Poi ho usato Adobe Spark Post. Purtroppo non gestisce i video, ma per le immagini è davvero ottima. Ha una serie di template preconfigurati, ti aiuta a tagliare le immagini con le dimensioni giuste non solo nel 9:16 delle story ma per una quantità di altri formati non standard (copertine di Facebook, immagini per Twitter e via dicendo). Puoi rendere animate le immagini con animazioni semplici (dissolvenze, zoom, movimenti interni alla foto) e fare lo stesso con la grafica e le scritte. Inoltre l’applicazione individua le dominanti di colore all’interno dell’immagine e ti propone le palette di colori per scritte e sfondi.

Hype Type funziona per video che pensi di girare con il tuo smartphone. Ti permette di registrare e stoppare quante volte vuoi fino a creare un video da 15 secondi (attenzione: non manterrà la divisione in segmenti). Sul video puoi poi agire inserendo scritte animate.

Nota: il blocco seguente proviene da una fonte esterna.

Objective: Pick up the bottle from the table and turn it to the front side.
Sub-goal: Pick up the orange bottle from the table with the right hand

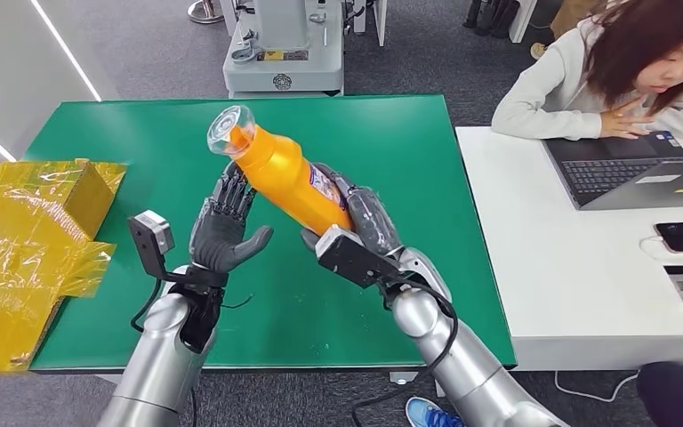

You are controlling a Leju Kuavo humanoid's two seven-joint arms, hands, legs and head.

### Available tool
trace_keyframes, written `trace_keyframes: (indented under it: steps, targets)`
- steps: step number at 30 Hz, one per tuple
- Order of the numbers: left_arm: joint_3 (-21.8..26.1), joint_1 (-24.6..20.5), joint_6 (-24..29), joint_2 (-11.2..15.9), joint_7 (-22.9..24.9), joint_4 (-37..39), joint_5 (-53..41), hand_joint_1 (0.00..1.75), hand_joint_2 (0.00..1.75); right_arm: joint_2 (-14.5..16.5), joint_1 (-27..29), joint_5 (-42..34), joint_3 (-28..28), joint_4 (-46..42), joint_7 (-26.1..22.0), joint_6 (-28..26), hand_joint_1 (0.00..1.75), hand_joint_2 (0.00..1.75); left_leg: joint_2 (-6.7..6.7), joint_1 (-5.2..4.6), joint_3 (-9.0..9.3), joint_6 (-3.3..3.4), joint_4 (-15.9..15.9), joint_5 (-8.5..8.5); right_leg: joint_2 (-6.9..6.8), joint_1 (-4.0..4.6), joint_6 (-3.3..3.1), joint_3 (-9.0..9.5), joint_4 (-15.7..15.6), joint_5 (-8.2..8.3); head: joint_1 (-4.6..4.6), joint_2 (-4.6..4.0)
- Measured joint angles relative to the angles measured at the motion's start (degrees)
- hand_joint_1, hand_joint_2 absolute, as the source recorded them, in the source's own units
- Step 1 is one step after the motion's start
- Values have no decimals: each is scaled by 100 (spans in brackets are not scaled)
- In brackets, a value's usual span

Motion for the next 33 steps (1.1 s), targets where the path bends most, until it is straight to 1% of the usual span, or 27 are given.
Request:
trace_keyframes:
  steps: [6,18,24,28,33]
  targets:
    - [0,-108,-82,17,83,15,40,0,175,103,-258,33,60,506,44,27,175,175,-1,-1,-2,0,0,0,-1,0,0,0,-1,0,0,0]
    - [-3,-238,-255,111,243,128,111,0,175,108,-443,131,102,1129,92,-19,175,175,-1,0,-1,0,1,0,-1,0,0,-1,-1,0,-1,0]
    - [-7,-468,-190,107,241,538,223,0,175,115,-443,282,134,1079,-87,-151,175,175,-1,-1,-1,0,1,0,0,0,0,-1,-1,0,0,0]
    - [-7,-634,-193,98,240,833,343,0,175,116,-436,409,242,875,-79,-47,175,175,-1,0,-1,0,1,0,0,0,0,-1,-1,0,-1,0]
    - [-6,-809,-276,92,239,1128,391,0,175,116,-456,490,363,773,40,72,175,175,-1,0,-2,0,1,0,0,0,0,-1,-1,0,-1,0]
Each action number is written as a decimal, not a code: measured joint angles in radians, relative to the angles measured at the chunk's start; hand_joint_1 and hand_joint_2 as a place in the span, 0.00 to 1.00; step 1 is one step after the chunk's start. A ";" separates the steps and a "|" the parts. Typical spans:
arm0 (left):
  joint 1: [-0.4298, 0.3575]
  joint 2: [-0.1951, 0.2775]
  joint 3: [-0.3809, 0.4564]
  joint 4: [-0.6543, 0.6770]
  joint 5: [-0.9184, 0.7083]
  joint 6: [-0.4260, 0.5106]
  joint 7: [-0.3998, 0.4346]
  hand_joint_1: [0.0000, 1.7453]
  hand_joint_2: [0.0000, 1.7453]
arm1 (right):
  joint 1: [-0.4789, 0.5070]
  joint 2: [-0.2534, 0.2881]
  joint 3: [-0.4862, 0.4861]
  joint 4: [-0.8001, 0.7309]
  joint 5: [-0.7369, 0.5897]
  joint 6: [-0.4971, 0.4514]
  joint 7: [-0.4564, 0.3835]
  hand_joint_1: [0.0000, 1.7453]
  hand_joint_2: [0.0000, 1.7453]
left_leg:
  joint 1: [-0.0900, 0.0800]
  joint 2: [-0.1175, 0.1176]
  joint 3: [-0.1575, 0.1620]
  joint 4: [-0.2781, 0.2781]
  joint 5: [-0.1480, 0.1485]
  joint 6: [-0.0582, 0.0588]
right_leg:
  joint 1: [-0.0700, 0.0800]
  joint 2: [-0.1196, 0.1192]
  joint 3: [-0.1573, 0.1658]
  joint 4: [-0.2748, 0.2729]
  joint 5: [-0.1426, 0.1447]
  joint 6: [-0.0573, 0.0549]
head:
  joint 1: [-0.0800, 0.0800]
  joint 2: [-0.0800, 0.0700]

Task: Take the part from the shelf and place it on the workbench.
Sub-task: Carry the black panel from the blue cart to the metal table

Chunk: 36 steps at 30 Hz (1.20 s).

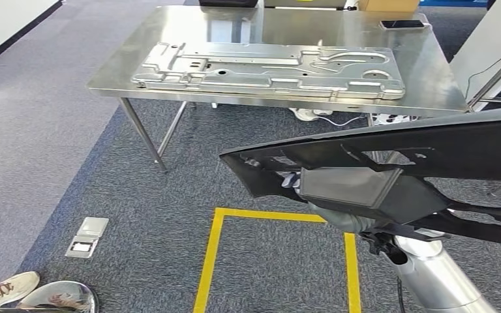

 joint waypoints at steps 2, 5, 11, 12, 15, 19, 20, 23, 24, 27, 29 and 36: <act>-0.001 0.000 0.000 0.000 0.000 0.000 0.000 0.00 1.00 | -0.001 0.000 0.000 0.000 0.000 0.000 0.000 1.00 1.00 | -0.005 -0.001 0.043 -0.095 0.034 0.011 | 0.002 0.002 0.000 0.001 -0.003 0.006 | 0.000 0.000; -0.002 0.001 0.000 0.000 0.000 0.000 0.000 0.00 1.00 | -0.001 0.000 0.000 0.000 0.000 0.000 0.000 1.00 1.00 | -0.007 -0.001 0.050 -0.120 0.030 0.021 | 0.002 0.001 -0.002 0.000 -0.005 0.023 | 0.000 0.000; -0.002 0.000 0.000 0.000 0.000 0.000 0.000 0.00 1.00 | 0.002 0.000 -0.001 0.000 0.000 0.000 0.000 1.00 1.00 | -0.002 0.003 0.055 -0.133 0.037 0.034 | 0.001 0.002 -0.112 0.251 -0.136 0.043 | 0.001 0.000; -0.001 0.000 0.000 0.000 0.000 0.000 0.000 0.00 1.00 | 0.004 0.000 -0.001 0.001 0.000 0.000 0.000 1.00 1.00 | -0.003 0.003 0.056 -0.133 0.036 0.034 | 0.001 0.002 -0.123 0.274 -0.134 0.044 | 0.001 0.000; -0.002 0.000 0.000 0.000 0.000 0.000 0.000 0.00 1.00 | 0.004 0.000 -0.001 0.001 0.000 0.000 0.000 1.00 1.00 | -0.002 0.002 0.060 -0.131 0.033 0.031 | -0.001 0.000 -0.059 0.129 -0.037 0.045 | 0.001 0.000; -0.002 0.000 0.000 0.000 0.000 0.000 0.000 0.00 1.00 | 0.004 0.000 -0.001 0.000 0.000 0.000 0.000 1.00 1.00 | -0.009 0.000 0.055 -0.123 0.029 0.018 | 0.004 0.004 -0.007 0.001 0.001 0.028 | 0.001 0.000; -0.002 0.000 0.000 0.000 0.000 0.000 0.000 0.00 1.00 | 0.004 0.000 -0.001 0.000 0.000 0.000 0.000 1.00 1.00 | -0.008 0.000 0.055 -0.123 0.029 0.015 | 0.003 0.004 -0.008 0.001 0.002 0.022 | 0.000 0.000; -0.003 0.000 0.000 0.000 0.000 0.000 0.000 0.00 1.00 | 0.002 0.000 -0.001 0.000 0.000 0.000 0.000 1.00 1.00 | -0.004 0.000 0.034 -0.067 -0.015 0.000 | -0.001 0.001 -0.007 -0.001 0.006 0.003 | 0.000 0.000; -0.003 0.000 0.000 0.000 0.000 0.000 0.000 0.00 1.00 | 0.001 0.000 -0.001 0.000 0.000 0.000 0.000 1.00 1.00 | -0.002 0.000 0.009 -0.009 -0.048 -0.005 | -0.002 -0.001 -0.008 -0.001 0.006 0.000 | 0.000 0.000; 0.000 0.000 0.000 0.000 0.000 0.000 0.000 0.00 1.00 | 0.003 0.000 0.000 0.000 0.000 0.000 0.000 1.00 1.00 | 0.003 0.000 -0.067 0.159 -0.109 -0.013 | -0.001 -0.003 -0.008 -0.001 0.005 -0.003 | 0.000 0.000; 0.000 0.000 0.000 0.000 0.000 0.000 0.000 0.00 1.00 | 0.003 0.000 0.000 0.000 0.000 0.000 0.000 1.00 1.00 | 0.003 0.000 -0.046 0.108 -0.061 -0.009 | -0.001 -0.001 -0.005 -0.001 0.004 -0.002 | 0.000 0.000; -0.001 0.001 0.000 0.000 0.000 0.000 0.000 0.00 1.00 | 0.002 0.000 -0.001 -0.001 0.000 0.000 0.000 1.00 1.00 | -0.005 -0.001 0.054 -0.124 0.030 0.020 | 0.002 0.002 -0.005 0.001 -0.003 0.024 | 0.000 0.000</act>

Infine, grazie a una conversazione sul gruppo di Wolf (tutto nasce da un cliente particolarmente esigente che vuole il controllo su una story), mi sono imbattuto in Planoly, suggerito da Anna Corraini È un pianificatore di post su Instagram che consente anche di schedulare e pubblicare automaticamente (unica applicazione a farlo, stando a quanto mi risulta, rispetto a questo social). Consente anche, nella versione a pagamento, di realizzare story. Planoly è utile anche per realizzare story (o post) che vuoi mostrare in anteprima.

Tuttavia, mi sono presto reso conto che se vuoi mantenere la gestione in segmenti della story devi per forza caricarne un pezzo dopo l’altro. Quindi bisogna essere molto ordinati con il materiale che si gira o si fotografa o si «grafica».

Infine, le story hanno una caratteristica: consentono anche elementi interattivi nativi. Per esempio, hashtagmenzioni. Ebbene: per il momento non c’è alcuna app che io abbia trovato (nemmeno Planoly) che li gestisca, così come per i segmenti. Questo significa che se hai la necessità di inserire questi elementi dovrai ricaricare il materiale e usare le funzioni native, per esempio, di Instagram.

Il primo di maggio (due giorni fa), Facebook – cui si deve non solo la clonazione dell’idea di Snapchat ma anche la sua diffusione mainstream (attenzione: ci sono cose che Facebook testa e che non funzionano. Quindi non è che l’idea diventa mainstream solo perché giace su Facebook che ha tanti iscritti. L’idea diventa mainstream prima di tutto perché funziona!) – ha rilasciato una nuova versione del sito business di Instagram dedicato alle storie. È una risorsa interessante se vuoi imparare sul serio a usare questo formato.

Il concetto che passa è proprio: ehi, guarda, non c’è limite a quel che ci puoi mettere dentro.